To push the current branch and set the remote as upstream, use

    git push --set-upstream origin victorianists

After you do that, your remote will be updated with a matching branch, and you can push the branch to the GitHub repository. You can make the changes to the text required on the branch, e.g., change references to LaTeX to TEI-XML. You can look at what that would like here.

To add more material to the text, or to fix typos, you probably want to switch back to the "master" branch.

git checkout master

Now the file will be reset to the version on the "master" branch. Any changes you commit from here on will be recorded in the "master" version, but not in the "victorianists" version. You can merge those changes into the "victorianists" branch using

git checkout victorianists
git merge master

so the Victorianists also get the added content and corrections.

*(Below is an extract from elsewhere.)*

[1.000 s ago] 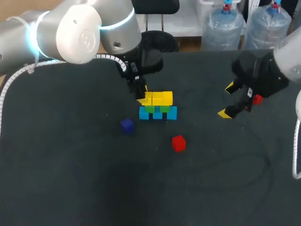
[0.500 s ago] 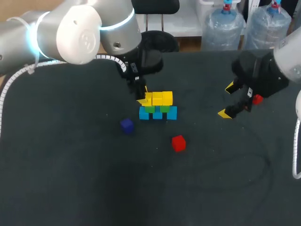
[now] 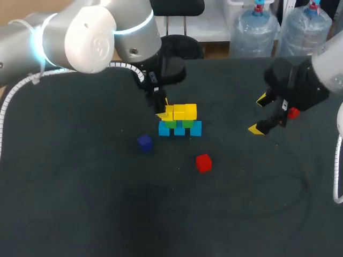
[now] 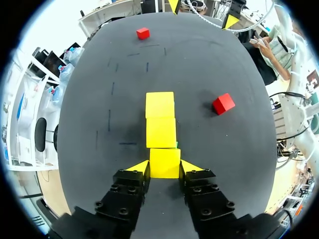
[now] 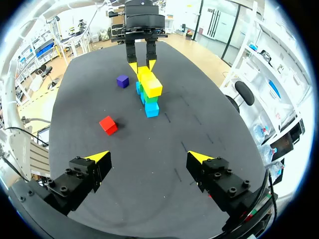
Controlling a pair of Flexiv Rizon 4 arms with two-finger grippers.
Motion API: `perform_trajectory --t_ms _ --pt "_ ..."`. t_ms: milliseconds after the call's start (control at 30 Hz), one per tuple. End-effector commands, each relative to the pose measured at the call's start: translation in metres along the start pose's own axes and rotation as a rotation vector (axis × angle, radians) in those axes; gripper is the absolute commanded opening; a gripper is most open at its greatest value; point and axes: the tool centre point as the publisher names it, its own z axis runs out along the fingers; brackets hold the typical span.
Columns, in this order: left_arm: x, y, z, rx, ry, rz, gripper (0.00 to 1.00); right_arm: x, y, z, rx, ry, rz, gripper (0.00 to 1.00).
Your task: Place the blue cubes, place green cubes on the blue cubes, place the yellow cubes on the green cubes, then place the red cubes on the yellow cubes, and place purple cube on the red cubes.
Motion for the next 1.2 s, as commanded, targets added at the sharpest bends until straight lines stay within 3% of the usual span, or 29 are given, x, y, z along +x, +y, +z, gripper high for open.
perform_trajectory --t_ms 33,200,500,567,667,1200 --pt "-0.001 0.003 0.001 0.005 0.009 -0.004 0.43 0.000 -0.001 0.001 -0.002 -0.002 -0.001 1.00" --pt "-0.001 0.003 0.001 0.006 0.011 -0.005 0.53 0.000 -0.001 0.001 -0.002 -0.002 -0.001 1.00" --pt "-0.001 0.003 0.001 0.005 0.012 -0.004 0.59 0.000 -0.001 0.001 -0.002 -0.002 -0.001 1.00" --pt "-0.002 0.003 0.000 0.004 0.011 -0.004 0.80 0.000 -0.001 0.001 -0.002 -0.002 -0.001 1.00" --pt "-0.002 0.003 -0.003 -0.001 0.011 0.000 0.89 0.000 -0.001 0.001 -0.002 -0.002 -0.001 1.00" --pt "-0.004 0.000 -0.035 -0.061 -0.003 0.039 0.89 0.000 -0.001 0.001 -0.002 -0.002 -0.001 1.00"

Branches are useful sometimes, it's good to understand how they work because that's how many of Git's features work "behind the scenes", but they can also be confusing. If you do work with branches, you have to be extra careful to make sure you commit your changes to the right branches, and that you merge changes from the "master" branch regularly to avoid having to do it manually when the branches get too far out of sync. It's also very important to git pull often, otherwise you will have to merge changes from the remote not just into "master" but also into your feature branches.